📑 Table of contents

Microsoft Build 2026: Project Polaris, Windows Agent Framework and the end of OpenAI dependence

Actu IA 🟢 Beginner ⏱️ 14 min read 📅 2026-06-03

Microsoft Build 2026: Project Polaris, Windows Agent Framework, and the end of OpenAI dependency

🔎 Why Microsoft just changed all the rules of the game

From June 2 to 3, 2026, in San Francisco, Microsoft didn't just host a standard developer conference. It executed a strategic pivot of rare brutality.

The publisher unveiled five major announcements that all tell the same story: the end of dependency on OpenAI. Project Polaris replaces GPT-4 Turbo in GitHub Copilot. Windows Agent Framework goes open-source under MIT. Foundry Local runs inference on-device without a single byte sent to the cloud. Azure Agent Mesh orchestrates swarms of agents. And Project Solara imagines a post-smartphone world.

Five coordinated moves, a single objective. To regain control of the AI stack, from the chip to the interface.


The essentials

  • Project Polaris: Microsoft's proprietary coding MoE model, replaces GPT-4 Turbo in GitHub Copilot starting August 2026. The first concrete break with OpenAI on the product that generates the most AI revenue for Microsoft.
  • Windows Agent Framework 1.0: open-source framework (MIT license) for creating agents that natively control Windows. Microsoft is betting on the ecosystem rather than lock-in.
  • Foundry Local: a runtime of around 20 MB enabling on-device inference without a cloud connection. The antidote to Azure latencies and costs.
  • Azure Agent Mesh: a multi-agent orchestration layer for deploying and supervising fleets of collaborative agents in production.
  • Project Solara: an agent-first platform with a 5G/Android badge, a hardware vision of a smartphone-free future where the agent is the interface.

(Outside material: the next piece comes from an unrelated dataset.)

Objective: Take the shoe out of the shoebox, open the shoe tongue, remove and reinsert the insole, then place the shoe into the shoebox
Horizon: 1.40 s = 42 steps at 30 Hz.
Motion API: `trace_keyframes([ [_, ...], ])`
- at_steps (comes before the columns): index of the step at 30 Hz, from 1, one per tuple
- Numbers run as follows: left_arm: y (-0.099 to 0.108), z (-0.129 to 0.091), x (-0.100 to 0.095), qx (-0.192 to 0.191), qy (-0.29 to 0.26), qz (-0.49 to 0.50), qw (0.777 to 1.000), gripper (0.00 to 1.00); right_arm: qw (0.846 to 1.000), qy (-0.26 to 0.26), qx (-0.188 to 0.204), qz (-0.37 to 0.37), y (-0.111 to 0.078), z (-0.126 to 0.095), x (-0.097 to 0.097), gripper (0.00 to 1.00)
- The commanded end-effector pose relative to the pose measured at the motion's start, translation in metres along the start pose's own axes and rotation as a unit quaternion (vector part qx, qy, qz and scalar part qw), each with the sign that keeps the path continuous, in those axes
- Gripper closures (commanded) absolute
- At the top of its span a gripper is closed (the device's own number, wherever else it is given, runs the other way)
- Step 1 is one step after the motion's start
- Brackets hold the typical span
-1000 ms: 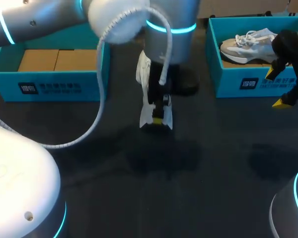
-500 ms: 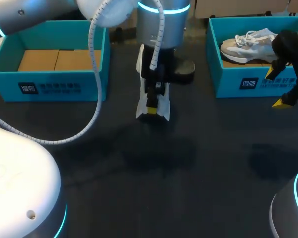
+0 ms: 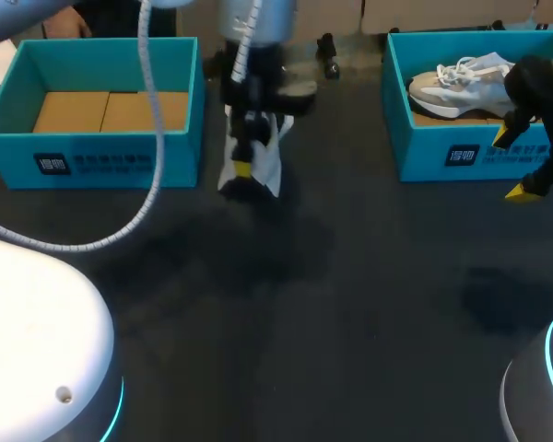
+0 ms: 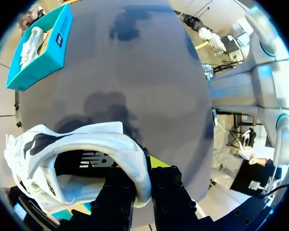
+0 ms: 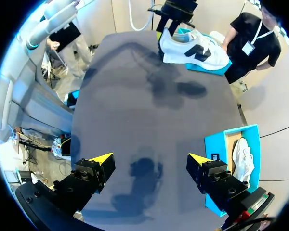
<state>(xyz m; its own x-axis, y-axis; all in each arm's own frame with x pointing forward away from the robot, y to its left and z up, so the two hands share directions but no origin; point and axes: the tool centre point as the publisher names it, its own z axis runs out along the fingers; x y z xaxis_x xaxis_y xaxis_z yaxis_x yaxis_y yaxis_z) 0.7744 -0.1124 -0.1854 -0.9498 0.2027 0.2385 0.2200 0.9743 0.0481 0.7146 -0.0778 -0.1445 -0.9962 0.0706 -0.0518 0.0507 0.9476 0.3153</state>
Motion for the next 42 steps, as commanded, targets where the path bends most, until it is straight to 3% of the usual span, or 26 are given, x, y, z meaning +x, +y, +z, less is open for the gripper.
trace_keyframes([
  [1,0.032,-0.011,-0.002,0.008,-0.004,0.008,1.0,1.0,1.0,0.001,0.001,0.001,0.001,0.001,-0.001,0.0],
  [11,0.104,-0.023,-0.024,-0.002,-0.012,0.034,0.999,1.0,1.0,0.001,0.001,0.001,0.001,0.001,-0.001,0.0],
  [30,0.236,-0.021,-0.051,0.011,-0.007,0.038,0.999,1.0,1.0,0.001,0.001,0.001,0.001,0.001,-0.001,0.0],
  [42,0.301,-0.014,-0.069,0.002,-0.001,0.036,0.999,1.0,1.0,0.001,0.001,0.001,0.001,0.001,-0.001,0.0],
])
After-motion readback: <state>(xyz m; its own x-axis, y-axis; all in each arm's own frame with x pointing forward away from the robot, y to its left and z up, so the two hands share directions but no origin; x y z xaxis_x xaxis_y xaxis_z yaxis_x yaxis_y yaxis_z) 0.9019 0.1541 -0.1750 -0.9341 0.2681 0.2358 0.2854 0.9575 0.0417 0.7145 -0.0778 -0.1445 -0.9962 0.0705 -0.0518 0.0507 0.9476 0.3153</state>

Tools and models mentioned

Tool / Model Role Status (June 2026)
Project Polaris MoE coding model, replaces GPT-4 Turbo in Copilot Deployment August 2026
Windows Agent Framework 1.0 Open-source agent framework on Windows Available, MIT license
Foundry Local ~20 MB runtime, on-device inference Available
Azure Agent Mesh Cloud multi-agent orchestration Available on Azure
Project Solara Agent-first platform + 5G/Android badge Prototype/demo
GPT-5.5 (OpenAI) Third-party model, still used on the chat side Agentic score 98.2
Claude Opus 4.7 (Anthropic) Direct competitor on coding Agentic score 94.3

Project Polaris: the model breaking OpenAI's monopoly in Copilot

Project Polaris is a MoE (Mixture of Experts) coding model developed internally by Microsoft. And it is not serving as a research demo: it directly replaces GPT-4 Turbo in GitHub Copilot starting in August 2026.

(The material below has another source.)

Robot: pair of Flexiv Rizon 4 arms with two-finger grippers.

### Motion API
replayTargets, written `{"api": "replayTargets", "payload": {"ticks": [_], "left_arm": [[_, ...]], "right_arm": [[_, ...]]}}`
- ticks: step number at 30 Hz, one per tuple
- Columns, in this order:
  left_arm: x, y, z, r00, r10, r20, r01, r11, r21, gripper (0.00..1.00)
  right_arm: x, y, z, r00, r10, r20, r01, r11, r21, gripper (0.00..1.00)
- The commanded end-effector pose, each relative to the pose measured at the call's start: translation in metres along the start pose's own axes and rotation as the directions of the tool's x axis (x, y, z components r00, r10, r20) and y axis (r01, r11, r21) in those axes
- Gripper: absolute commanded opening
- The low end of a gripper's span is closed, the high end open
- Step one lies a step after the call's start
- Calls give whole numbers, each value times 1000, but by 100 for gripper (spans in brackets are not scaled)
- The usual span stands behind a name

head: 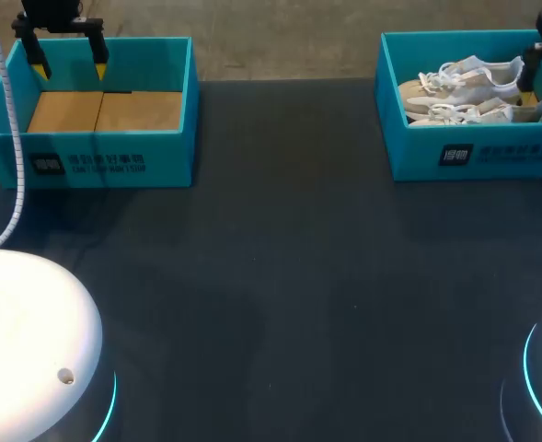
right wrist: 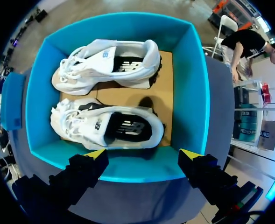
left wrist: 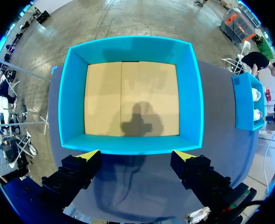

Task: Take the shoe out of the shoebox, open the shoe tongue, remove and reinsert the insole, then place the shoe into the shoebox

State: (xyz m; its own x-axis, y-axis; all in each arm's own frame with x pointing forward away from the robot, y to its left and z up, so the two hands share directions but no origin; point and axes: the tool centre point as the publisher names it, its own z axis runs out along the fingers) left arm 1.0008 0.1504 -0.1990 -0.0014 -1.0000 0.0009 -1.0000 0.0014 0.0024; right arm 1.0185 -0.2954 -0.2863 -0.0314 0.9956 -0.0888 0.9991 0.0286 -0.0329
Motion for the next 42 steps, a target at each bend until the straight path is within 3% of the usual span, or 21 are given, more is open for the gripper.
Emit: {"api": "replayTargets", "payload": {"ticks": [1,11,17,21,42], "left_arm": [[0,0,0,1000,0,0,0,1000,0,100],[0,0,0,1000,0,0,0,1000,0,100],[0,0,0,1000,0,0,0,1000,0,100],[0,0,0,1000,0,0,0,1000,0,100],[0,0,0,1000,0,0,0,1000,0,100]], "right_arm": [[0,14,11,1000,-10,4,10,1000,26,100],[-14,21,33,1000,-9,-27,10,999,34,100],[-20,23,45,1000,-6,-30,7,999,52,88],[-21,24,51,999,-8,-36,10,998,59,86],[-24,28,78,997,-19,-73,23,998,56,89]]}}
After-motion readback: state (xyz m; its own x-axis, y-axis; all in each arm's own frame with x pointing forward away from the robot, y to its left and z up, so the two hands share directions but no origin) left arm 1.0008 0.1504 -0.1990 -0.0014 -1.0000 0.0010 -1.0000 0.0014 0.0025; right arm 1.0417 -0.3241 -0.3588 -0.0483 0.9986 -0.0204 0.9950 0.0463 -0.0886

This is a massive strategic signal. GitHub Copilot represents Microsoft's largest AI revenue stream. Entrusting this line to a proprietary model means stripping OpenAI of its flagship product at its most important client.

Why a MoE model for code

The MoE architecture only activates the relevant expert sub-networks for each request. The result: generation quality comparable to large generalist models, but with a divided inference cost. For code, where requests are repetitive and specialized, this is a multiplicative gain.

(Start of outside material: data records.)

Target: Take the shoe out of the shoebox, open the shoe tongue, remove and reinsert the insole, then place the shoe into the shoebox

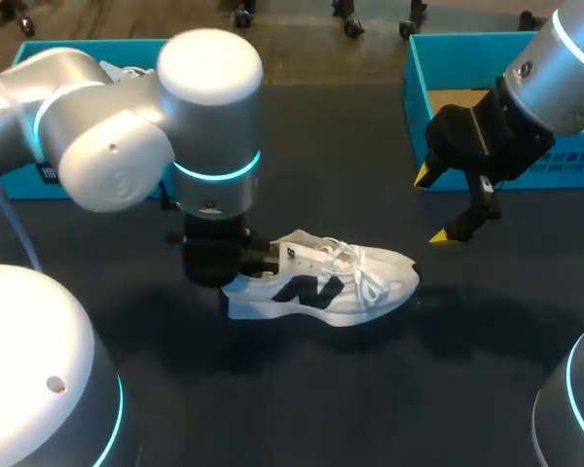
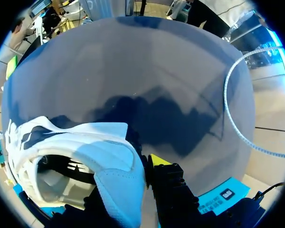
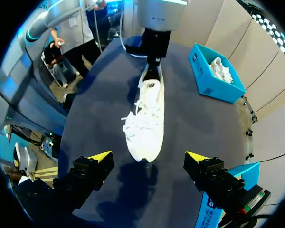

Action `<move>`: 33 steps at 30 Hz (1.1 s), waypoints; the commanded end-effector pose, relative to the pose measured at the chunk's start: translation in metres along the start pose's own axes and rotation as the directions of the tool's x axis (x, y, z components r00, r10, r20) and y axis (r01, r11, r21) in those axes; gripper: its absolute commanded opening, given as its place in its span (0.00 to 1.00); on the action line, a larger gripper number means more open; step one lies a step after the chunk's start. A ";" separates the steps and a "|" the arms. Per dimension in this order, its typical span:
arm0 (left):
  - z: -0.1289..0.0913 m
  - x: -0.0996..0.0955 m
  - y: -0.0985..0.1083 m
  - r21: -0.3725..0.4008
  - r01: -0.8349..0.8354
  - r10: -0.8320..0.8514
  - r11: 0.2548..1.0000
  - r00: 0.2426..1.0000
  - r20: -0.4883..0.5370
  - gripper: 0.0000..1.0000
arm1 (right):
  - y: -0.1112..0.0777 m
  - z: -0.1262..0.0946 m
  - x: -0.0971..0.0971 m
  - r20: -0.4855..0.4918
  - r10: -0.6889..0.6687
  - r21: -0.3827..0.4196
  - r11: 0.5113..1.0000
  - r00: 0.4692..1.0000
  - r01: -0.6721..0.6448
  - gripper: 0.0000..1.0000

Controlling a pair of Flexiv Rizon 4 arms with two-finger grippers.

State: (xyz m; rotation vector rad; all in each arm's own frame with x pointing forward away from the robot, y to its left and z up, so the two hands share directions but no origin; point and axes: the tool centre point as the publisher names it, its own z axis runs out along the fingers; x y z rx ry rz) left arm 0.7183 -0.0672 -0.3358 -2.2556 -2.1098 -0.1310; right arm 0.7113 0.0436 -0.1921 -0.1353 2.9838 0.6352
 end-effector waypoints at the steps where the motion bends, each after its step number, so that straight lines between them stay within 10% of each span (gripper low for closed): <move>1: 0.016 -0.015 0.006 -0.003 0.013 -0.013 1.000 1.000 -0.008 0.00 | 0.000 0.002 -0.001 0.000 0.001 0.002 1.000 1.000 -0.001 1.00; 31: 0.063 -0.025 0.001 0.040 0.031 -0.029 0.999 0.999 -0.038 0.00 | 0.000 0.002 -0.001 0.000 0.001 0.002 1.000 1.000 -0.001 1.00; 33: 0.063 -0.025 0.000 0.041 0.032 -0.030 0.999 0.999 -0.039 0.39 | 0.000 0.002 -0.001 0.000 0.001 0.002 1.000 1.000 -0.001 1.00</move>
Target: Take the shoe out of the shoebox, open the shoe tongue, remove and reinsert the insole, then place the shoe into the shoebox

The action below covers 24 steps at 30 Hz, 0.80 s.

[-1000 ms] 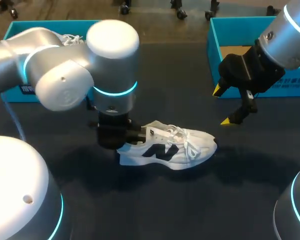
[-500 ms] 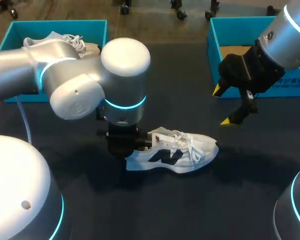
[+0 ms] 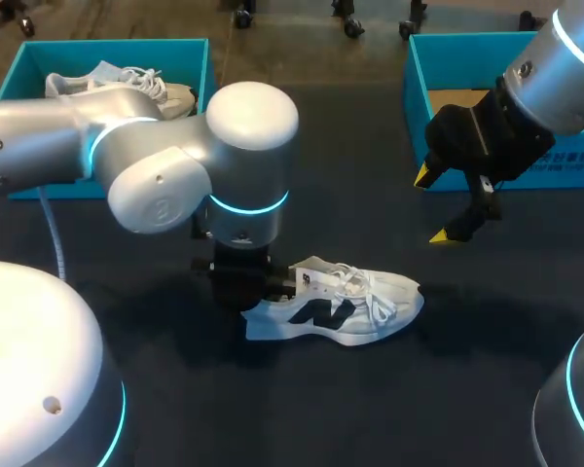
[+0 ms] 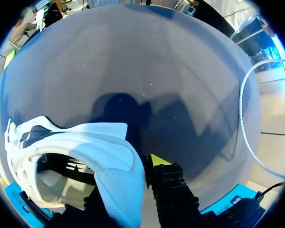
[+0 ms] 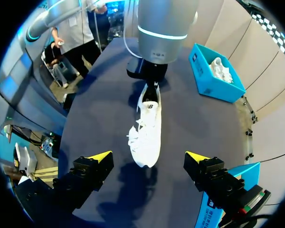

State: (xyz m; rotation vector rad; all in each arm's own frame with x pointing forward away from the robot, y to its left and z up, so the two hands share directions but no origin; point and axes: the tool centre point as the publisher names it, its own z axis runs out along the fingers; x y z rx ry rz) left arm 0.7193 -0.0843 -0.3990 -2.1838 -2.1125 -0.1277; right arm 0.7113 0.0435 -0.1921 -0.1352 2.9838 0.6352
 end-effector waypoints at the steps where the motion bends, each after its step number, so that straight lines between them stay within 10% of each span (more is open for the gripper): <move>1: 0.000 -0.002 -0.002 0.008 -0.002 0.002 1.000 1.000 -0.002 0.46 | 0.000 0.002 -0.001 0.000 0.001 0.002 1.000 1.000 -0.001 1.00; 5: -0.012 0.000 -0.006 0.015 -0.006 0.006 1.000 1.000 0.023 1.00 | 0.000 0.002 -0.001 0.000 0.001 0.002 1.000 1.000 -0.001 1.00; 24: -0.069 0.014 -0.013 0.117 0.118 -0.144 0.986 0.959 0.245 1.00 | 0.000 0.002 -0.001 0.000 0.001 0.002 1.000 1.000 -0.001 1.00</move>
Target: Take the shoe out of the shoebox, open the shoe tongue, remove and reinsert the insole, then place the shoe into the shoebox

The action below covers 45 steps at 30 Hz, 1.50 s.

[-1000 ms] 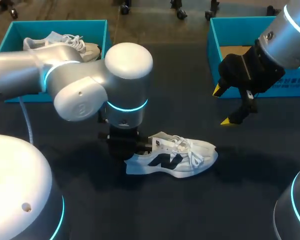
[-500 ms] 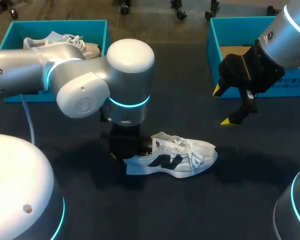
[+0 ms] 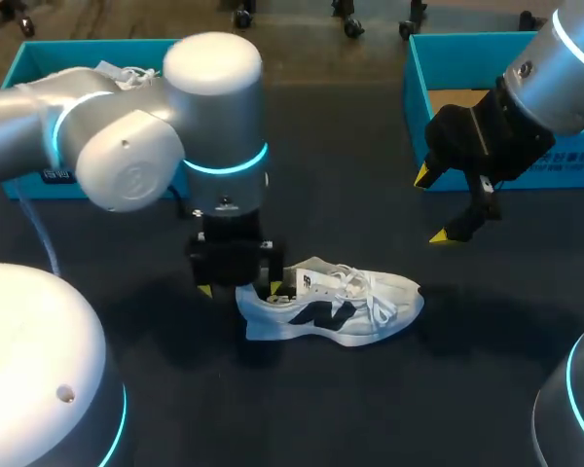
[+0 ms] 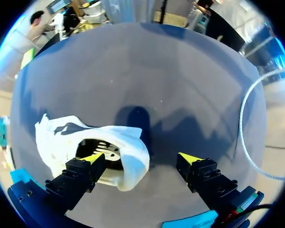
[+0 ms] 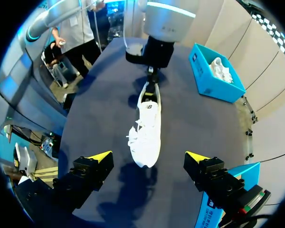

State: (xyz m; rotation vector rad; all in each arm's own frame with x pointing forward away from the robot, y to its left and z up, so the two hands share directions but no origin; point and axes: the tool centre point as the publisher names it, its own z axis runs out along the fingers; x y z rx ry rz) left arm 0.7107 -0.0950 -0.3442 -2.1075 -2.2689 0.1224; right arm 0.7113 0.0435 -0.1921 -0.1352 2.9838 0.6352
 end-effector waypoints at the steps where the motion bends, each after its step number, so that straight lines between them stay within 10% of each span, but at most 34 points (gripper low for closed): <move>1: -0.018 0.015 -0.003 0.032 0.048 -0.051 0.998 0.993 0.102 1.00 | 0.000 0.002 -0.001 0.000 0.001 0.002 1.000 1.000 -0.001 1.00; 28: -0.034 0.062 -0.011 0.401 0.319 -0.449 0.859 0.846 0.288 1.00 | 0.000 0.002 -0.001 0.000 0.001 0.002 1.000 1.000 -0.001 1.00; 45: -0.033 0.062 -0.011 0.423 0.325 -0.462 0.846 0.844 0.273 1.00 | 0.000 0.002 -0.001 0.000 0.001 0.002 1.000 1.000 -0.001 1.00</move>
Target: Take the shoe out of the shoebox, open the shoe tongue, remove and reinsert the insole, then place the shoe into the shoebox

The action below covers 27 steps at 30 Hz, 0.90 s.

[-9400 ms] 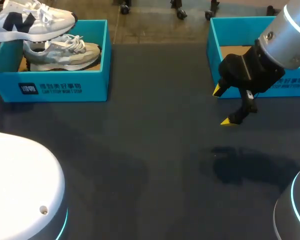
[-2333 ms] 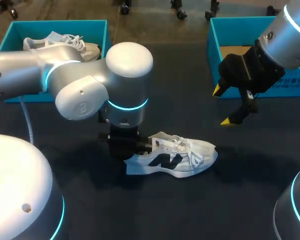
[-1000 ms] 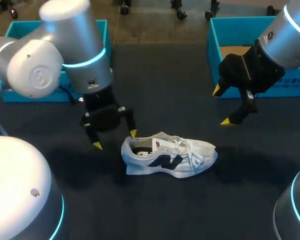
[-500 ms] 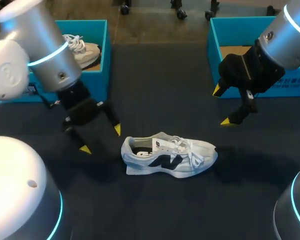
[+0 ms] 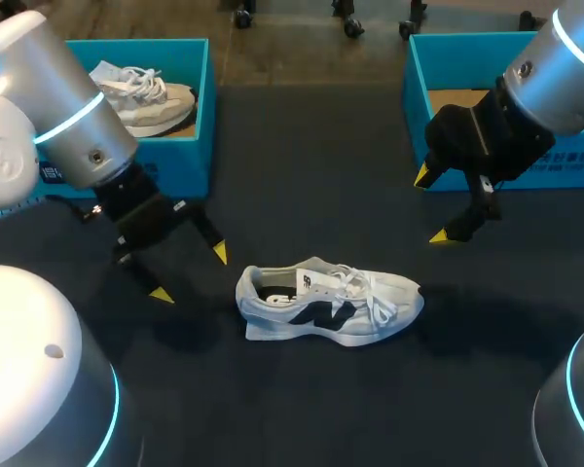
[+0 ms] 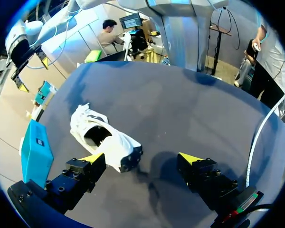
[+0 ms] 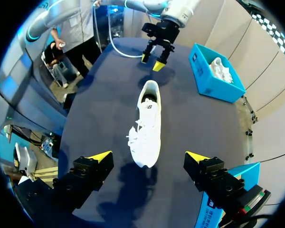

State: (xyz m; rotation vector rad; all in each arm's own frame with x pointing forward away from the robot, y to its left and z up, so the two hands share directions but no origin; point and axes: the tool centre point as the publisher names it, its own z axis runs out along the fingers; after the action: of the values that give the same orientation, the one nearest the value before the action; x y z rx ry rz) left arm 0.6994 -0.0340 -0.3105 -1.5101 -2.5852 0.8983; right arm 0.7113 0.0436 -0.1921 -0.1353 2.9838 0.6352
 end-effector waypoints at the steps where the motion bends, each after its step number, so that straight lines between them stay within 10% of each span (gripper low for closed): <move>1: 0.003 0.002 -0.001 0.043 0.075 -0.075 0.996 0.997 0.009 1.00 | 0.000 0.002 -0.001 0.000 0.001 0.002 1.000 1.000 -0.001 1.00; 15: 0.001 0.003 0.007 0.292 0.622 -0.663 0.726 0.746 0.059 1.00 | 0.000 0.002 -0.001 0.000 0.001 0.002 1.000 1.000 -0.001 1.00; 27: 0.036 0.013 0.019 0.373 0.758 -0.833 0.534 0.547 0.080 1.00 | 0.000 0.002 -0.001 0.000 0.001 0.002 1.000 1.000 -0.001 1.00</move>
State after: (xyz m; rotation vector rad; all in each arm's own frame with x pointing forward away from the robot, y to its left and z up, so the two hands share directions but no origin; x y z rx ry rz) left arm 0.7042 -0.0316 -0.3405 -0.2622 -2.6432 1.1955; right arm 0.7113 0.0435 -0.1921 -0.1351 2.9838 0.6352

According to the recap from ChatForest, Polaris was specifically trained on GitHub code corpora, giving it a contextual advantage that GPT-4 Turbo did not have by design.

The implications for the coding agent market

Microsoft's move comes as the war of coding agents intensifies. xAI just launched Grok Build, its first coding CLI agent. Anthropic is pushing Claude Opus 4.7 as the absolute benchmark for coding. Google is positioning Gemini 3 Pro Deep Think in this niche.

In this context, Polaris is not just a model. It is proof that Microsoft can do without OpenAI in the most profitable segment. For developers who want to go further and create a custom AI agent, this also means that foundational building blocks are becoming accessible outside of the OpenAI ecosystem.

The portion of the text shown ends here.